July 31
In the Prologue to the edition of Malory’s Morte d’Arthur, completed upon this last day of July in 1485, its printer, William Caxton wrote:
“After I had accomplysshed & Fynsshed dyvershystoryes as wel of contemplacyon as of other hystorycal and worldly actes of grete conquerors & prynces, And also certeyn bookes of ensaumples and doctryne, Many noble and dyvers gentylmen of thys royame of England camen and demaunded me many and aftymes, wherfore that I have not do made & enprynte the noble hystorye of the saynt greal, and of the mosst renomed crysten Kyng . . . Kyng Arthur . . . .”
William Caxton, the fast English printer, was a well-to-do merchant who had spent almost thirty years abroad, most of this time in the Low Countries. He was also a man of letters who found recreation in the translation of classics into English. He became interested in the young art of printing during a visit to Cologne, where he actually became involved in the production of a book. Upon his return to his home in Bruges, he completed a translation of a French work, Recuyell of the Historyes of Troy, in order that the English-born Duchess of Burgundy could read it. The translation, in manuscript, was so popular at the Burgundian court that Caxton set up a press with which to supply copies.
This book, produced with the aid of the Bruges printer Colard Mansion, became the first book to be printed in English. It is set in a blackletter type, probably of Flemish origin. It has been stated that the style is based upon the handwriting of Mansion who had been a calligrapher prior to taking up printing. William Blades, the authority on Caxton, has mentioned that there were so many ligatures that only five letters in the font had but one matrix. When Caxton returned to England in 1476, the type was not brought with him.
The first press in England was set up at Westminster. For many years it was believed that the first book to be printed was The Dictes or Sayengis of the Philosophres, which was completed in 1477, but an indulgence was discovered in 1928 which has been authoritatively ascribed to Caxton. The date on this indulgence, of which but a single copy is known, is December 13, 1476, making it the fast English imprint.

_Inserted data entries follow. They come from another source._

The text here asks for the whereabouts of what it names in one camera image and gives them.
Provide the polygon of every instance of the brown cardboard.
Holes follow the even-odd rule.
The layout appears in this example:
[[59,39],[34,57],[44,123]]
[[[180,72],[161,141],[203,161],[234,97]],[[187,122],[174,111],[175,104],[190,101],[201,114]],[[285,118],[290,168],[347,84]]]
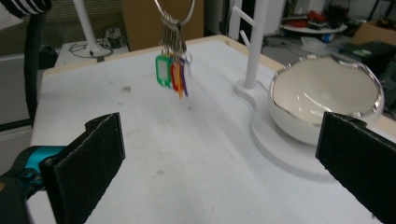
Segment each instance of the brown cardboard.
[[351,40],[352,44],[360,45],[371,41],[381,41],[396,45],[396,31],[376,26],[377,21],[363,23]]
[[[130,50],[159,46],[161,14],[154,0],[121,0]],[[163,10],[184,19],[190,10],[188,0],[159,0]],[[186,40],[204,36],[204,0],[196,0],[190,21],[182,28]]]

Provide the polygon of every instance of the white bowl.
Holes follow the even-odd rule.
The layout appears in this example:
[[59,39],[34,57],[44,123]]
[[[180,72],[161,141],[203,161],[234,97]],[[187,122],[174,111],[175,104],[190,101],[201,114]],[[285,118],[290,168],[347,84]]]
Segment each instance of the white bowl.
[[373,125],[384,109],[384,92],[361,63],[309,55],[279,71],[271,83],[269,111],[288,135],[318,143],[324,111],[349,115]]

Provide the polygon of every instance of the key ring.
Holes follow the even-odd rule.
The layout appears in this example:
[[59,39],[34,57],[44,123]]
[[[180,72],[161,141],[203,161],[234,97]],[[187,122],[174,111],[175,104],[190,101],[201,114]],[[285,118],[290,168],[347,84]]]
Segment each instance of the key ring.
[[[165,12],[163,11],[163,9],[161,8],[160,3],[158,3],[158,0],[154,0],[154,1],[155,1],[155,4],[157,4],[157,8],[158,8],[158,10],[160,11],[161,15],[162,15],[162,16],[165,16],[166,13],[165,13]],[[189,20],[191,19],[192,12],[194,11],[194,6],[195,6],[195,0],[191,0],[191,7],[190,7],[189,14],[187,15],[187,17],[186,17],[184,20],[182,20],[182,21],[179,23],[181,26],[185,25],[185,24],[186,24],[187,22],[189,22]]]

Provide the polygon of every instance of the green key tag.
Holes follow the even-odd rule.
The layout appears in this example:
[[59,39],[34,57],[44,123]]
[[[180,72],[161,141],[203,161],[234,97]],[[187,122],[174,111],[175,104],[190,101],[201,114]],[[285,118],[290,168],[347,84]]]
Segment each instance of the green key tag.
[[165,55],[158,55],[155,59],[155,66],[157,70],[157,82],[164,86],[171,88],[171,65],[173,60]]

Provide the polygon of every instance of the background desk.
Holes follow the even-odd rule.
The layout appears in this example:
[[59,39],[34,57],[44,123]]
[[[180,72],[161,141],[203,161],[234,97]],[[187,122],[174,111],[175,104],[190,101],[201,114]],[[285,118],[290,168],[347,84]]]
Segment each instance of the background desk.
[[[127,158],[87,223],[377,222],[338,182],[292,175],[255,147],[253,110],[233,93],[248,59],[231,46],[246,49],[219,36],[188,45],[193,96],[182,100],[156,82],[160,49],[44,75],[32,145],[67,145],[120,112]],[[280,64],[262,63],[269,81]],[[35,223],[54,223],[46,192],[28,204]]]

The type of many of the Caxton books is a lettre batarde, derived from a Burgundian copy of the French national hand of the period. Used by Caxton, it is not at all distinguished, as the Westminster printer was much more concerned with the contents of his books than in their printing. His press used eight different types, all of them being of the form which in Europe is called gothic, but which in the United States is termed blackletter or textletter. Three of these are pointed blackletter, familiar in Northern Europe as the lettre de forme, or Textura. The books printed in these types are much superior to those in which the earlier letters were used.
Probably the best known book produced by Caxton is The Canterbury Tales of Goeffrey Chaucer, the first printing of which took place in 1478. It is fitting indeed that one of the great English classics also became a renowned addition to English incunabula in its first printing.